Logik in der Logistik

Frauen verdienen in Deutschland fast ein Viertel weniger als Männer

  • Silvia Ottow
  • Lesedauer: 3 Min.
Frauen verdienen weniger als Männer – leider ein alter Hut. Die Einkommensrückstände steigen sogar mit der Berufserfahrung, wie eine Studie der Hans-Böckler-Stiftung im Auftrag des Bundesfrauenministeriums zeigt, die gestern in Berlin vorgestellt wurde.

Frauen verdienen beim Einstieg in den Beruf deutlich weniger als ihre männlichen Kollegen. Der Einkommensrückstand – wissenschaftlich Gender Pay Gap – ist in der Energiewirtschaft oder dem Transport- und Logistikgewerbe besonders gering. In Kredit- und Versicherungsunternehmen treibt er mit mehr als 20 Prozent allerdings fröhliche Urständ. In keiner Branche, so die Experten des Wirtschafts- und Sozialwissenschaftlichen Instituts (WSI), deren Daten aus einer langjährigen Online-Erhebung stammen, erreichen Frauen die Einkommen von Männern.

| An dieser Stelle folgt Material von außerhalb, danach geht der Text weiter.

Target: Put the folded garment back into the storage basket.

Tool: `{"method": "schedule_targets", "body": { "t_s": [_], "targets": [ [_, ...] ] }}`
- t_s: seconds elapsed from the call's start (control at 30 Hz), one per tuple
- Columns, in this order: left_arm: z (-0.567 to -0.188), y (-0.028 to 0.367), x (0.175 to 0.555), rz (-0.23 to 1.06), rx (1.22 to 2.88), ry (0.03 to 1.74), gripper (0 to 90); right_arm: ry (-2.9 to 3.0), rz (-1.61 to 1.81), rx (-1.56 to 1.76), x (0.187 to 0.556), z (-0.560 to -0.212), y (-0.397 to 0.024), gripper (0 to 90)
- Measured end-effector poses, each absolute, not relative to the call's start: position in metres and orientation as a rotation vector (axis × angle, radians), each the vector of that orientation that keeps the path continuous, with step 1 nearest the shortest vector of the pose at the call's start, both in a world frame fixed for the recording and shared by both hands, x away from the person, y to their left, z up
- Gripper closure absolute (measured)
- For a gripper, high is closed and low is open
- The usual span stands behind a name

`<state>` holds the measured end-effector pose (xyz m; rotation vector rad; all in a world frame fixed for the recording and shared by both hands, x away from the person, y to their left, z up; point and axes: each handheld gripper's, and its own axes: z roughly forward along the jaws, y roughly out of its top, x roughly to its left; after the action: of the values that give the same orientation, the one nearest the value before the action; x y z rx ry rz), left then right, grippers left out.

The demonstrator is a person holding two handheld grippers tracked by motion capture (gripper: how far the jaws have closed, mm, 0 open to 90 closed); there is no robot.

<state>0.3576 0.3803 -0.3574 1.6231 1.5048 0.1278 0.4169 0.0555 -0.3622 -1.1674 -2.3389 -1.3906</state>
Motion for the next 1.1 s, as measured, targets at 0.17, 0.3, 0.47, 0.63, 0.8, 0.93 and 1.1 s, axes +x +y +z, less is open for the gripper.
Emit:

Durchschnittlich werden Frauen mit einer Berufserfahrung von bis zu drei Jahren gegenüber männlichen Kollegen mit einer 18,7 Prozent geringeren Bezahlung abgespeist. Während die Logik geböte, dass nach vier bis zehn Jahren im Job die Vergütung steigt, wächst der Lohnabstand der Frauen zu den Männern in dieser Zeit aber noch einmal auf 21,8 Prozent. Eine Ausnahme bilden die östlichen Bundesländer, in denen sich die Einkommenskluft mit wachsenden Berufsjahren schließt. Einen Grund dafür sieht Christina Klenner vom WSI in der Höhe der Einkommen. Je geringer sie seien, desto größer sei die Annäherung. Man werde dies noch genauer untersuchen. Klenner wies auch darauf hin, dass schlecht bezahlte Minijobs nach wie vor eine Frauendomäne seien.

Deutschland liegt bei den Einkommensunterschieden zwischen weiblichen und männlichen Beschäftigten im oberen Drittel, mit 9,4 Prozent sind sie in Belgien wesentlich geringer, während sie mit 30,4 Prozent in Spanien noch deutlich größer sind. Je größer übrigens der Betrieb, desto größer ist der absolute Einkommensrückstand. Er sinkt, wenn Betriebsräte und Tarifbindungen vorhanden sind. Christina Klenner zufolge belegen Studien, dass frauentypische Arbeiten geringer bewertet werden als männerspezifische. Steuer- und Sozialleistungssysteme unterstützten die Ehe und wirkten ebenfalls auf Lohnunterschiede hin.

Für WSI-Projektleiter Reinhard Bispinck verweisen die Ergebnisse der Untersuchung auf das Fortbestehen geschlechtsspezifischer Lohndiskriminierung. Der Einkommensabstand sei weder durch unterschiedliche Bildungsvoraussetzungen von Frauen noch durch deren spezifische Berufswahl vollständig zu erklären.

Seit Jahren besteht in Sachen Frauenverdienste Handlungsbedarf in Deutschland, aber ein Gleichstellungsgesetz für die Privatwirtschaft scheiterte 2001 am damaligen Bundeskanzler Gerhard Schröder (SPD). Das Gleichstellungsgesetz aus dem Jahr 2006 schreibt lediglich fest, dass sich die einzelne Person gegen Lohndiskriminierung wehren kann, enthält aber keine aktiven Ansätze zur Verbesserung der Situation. Ein Vorschlag des scheidenden SPD-Arbeitsministers Olaf Scholz über Gesetzesänderungen, die das Einklagen angemessener Gehälter für Frauen erleichtert hätten, verschwanden in der Schublade. Dass sie ausgerechnet das kommende Regierungsbündnis wieder hervorholt, ist vollkommen unwahrscheinlich. Politik müsse sich aber von der Freiwilligkeit wegbewegen und in einem Gesetz strikte Maßnahmen ergreifen, um die Diskriminierung von Frauen zu beseitigen, so das Fazit der Wissenschaftlerin Astrid Ziegler vom WSI.